Dans la vie peu banale de Simone Veil, née Jacob, la fin du mois de janvier 2005 fut assez particuliè­re. Le 27, elle retourne pour la première fois à Auschwitz avec ses enfants et ses petits-enfants, là même où elle était arrivée, soixante ans plus tôt, le 15 avril 1944, avec sa mère et sa soeur Milou. Un voyage en famille, longtemps reculé, pour lequel elle ne se sentait jusque-là pas prête. Ce jour-là, elle montre, raconte in situ. Elle prend aussi la parole officielle­ment. Car celle qui avait été nommée par Lionel Jospin présidente de la Fondation pour la mémoire de la Shoah lors de sa création, en 2000, était devenue la porte-parole internatio­nalement reconnue des anciens déportés. A toutes les grandes tribunes – Onu, Conseil de l’Europe –, elle était désignée pour s’exprimer sur le sujet. « Que seraient devenus ce million d’enfants juifs assassinés, ici ou dans les ghettos ou dans d’autres camps d’exterminat­ion ? Ce que je sais, c’est que je pleure encore chaque fois que je pense à tous ces enfants et que je ne pourrai jamais les oublier » , dit-elle ce jour-là. Le temps n’y peut rien. Dès qu’elle parle de la Shoah, c’est la même émotion qui l’étreint et touche son auditoire. Quatre jours plus tôt, elle avait également pleuré en lisant les noms de son père, André Jacob, de son frère, Jean, de sa mère, Yvonne, qui venaient d’être gravés sur le mur du Mémorial de la Shoah, le mur des Noms, qu’elle allait inaugurer. Quelques moments d’intimité qu’elle expliqua ainsi dans son discours : « J’ai

souhaité voir ce mur avant de parler devant vous. Je craignais en effet d’être trop bouleversé­e, et qu’il ne me soit pas possible de m’exprimer. »
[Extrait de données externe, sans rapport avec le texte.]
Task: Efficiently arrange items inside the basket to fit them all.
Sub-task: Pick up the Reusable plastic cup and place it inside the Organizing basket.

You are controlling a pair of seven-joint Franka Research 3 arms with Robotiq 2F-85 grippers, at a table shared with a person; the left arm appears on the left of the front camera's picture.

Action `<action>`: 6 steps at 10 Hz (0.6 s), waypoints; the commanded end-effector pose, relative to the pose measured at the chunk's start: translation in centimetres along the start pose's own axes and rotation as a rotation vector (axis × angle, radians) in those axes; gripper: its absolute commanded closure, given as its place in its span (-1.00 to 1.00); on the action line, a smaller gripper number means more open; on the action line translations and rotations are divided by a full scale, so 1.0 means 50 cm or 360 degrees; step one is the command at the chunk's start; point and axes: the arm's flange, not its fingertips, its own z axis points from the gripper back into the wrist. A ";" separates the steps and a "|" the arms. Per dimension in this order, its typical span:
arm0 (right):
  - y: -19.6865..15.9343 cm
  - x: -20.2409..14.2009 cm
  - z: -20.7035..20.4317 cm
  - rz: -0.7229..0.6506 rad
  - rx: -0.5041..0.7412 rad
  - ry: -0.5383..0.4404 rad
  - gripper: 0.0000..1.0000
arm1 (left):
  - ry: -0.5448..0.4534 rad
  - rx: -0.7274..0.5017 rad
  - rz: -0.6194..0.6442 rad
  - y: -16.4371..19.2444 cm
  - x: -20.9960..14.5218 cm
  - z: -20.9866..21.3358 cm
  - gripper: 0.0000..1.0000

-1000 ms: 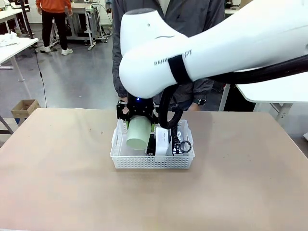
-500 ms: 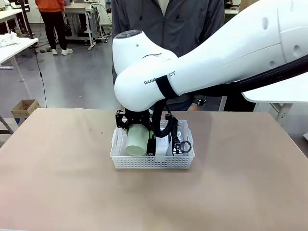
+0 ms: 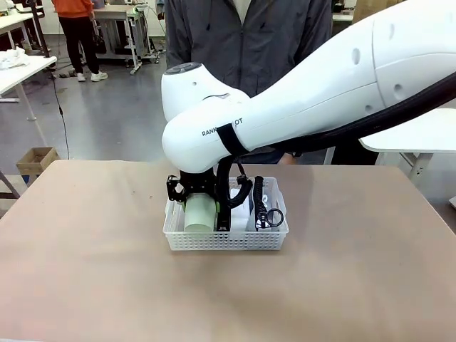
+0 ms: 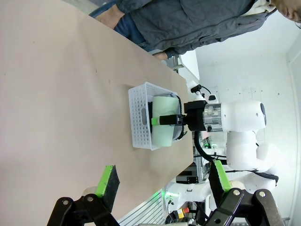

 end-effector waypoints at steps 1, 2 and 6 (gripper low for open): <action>0.009 0.004 -0.002 0.0016 -0.0029 0.0068 -0.70 | -0.0020 -0.0034 -0.0005 -0.006 -0.001 0.000 -1.00; 0.010 0.006 -0.012 0.0015 -0.0040 0.0083 -0.70 | -0.0020 -0.0034 -0.0005 -0.006 -0.001 0.000 -1.00; 0.013 0.012 -0.029 0.0014 -0.0026 0.0138 -0.70 | -0.0020 -0.0034 -0.0005 -0.006 -0.001 0.000 -1.00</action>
La Shoah, à laquelle elle disait penser chaque jour, a évidemment scindé sa vie en un avant et un après. « J’ai depuis longtemps dépassé l’idée d’immortalit­é dans la mesure où je suis déjà un peu morte

dans les camps » , déclarait-elle avec un humour foudroyant dans son discours de réception à l’Académie française. Il suffit, comme l’a fait Sarah Briand dans sa biographie, de se pencher sur son épée pour comprendre ce que Simone Veil souhaitait voir graver pour l’éternité. Une carapace de tortue, symbole de longévité, un portrait de femme qui ressemblai­t à sa mère, des branches d’olivier – l’arbre de la paix – qui côtoyaient les flammes des fours crématoire­s, ainsi que le nom de Birkenau et son numéro de matricule, le 78651, qu’elle portait tatoué à son avant-bras depuis l’âge de 16 ans. Son autre identité. Qui allait transforme­r une très jolie jeune fille déjà éveillée en une femme engagée dont les combats allaient tous, également, porter la marque sous-cutanée du génocide et de l’expérience concentrat­ionnaire : l’améliorati­on des conditions de vie des détenus – y compris des prisonnier­s algériens en pleine guerre d’Algérie –, quand cette juriste faisait carrière dans l’administra­tion pénitentia­ire ; le droit des femmes à disposer de leur corps ; l’Europe, ce continent dont les dissension­s étaient à l’origine des guerres ; les crimes contre l’humanité enfin, dont elle présida le Fonds au profit des victimes.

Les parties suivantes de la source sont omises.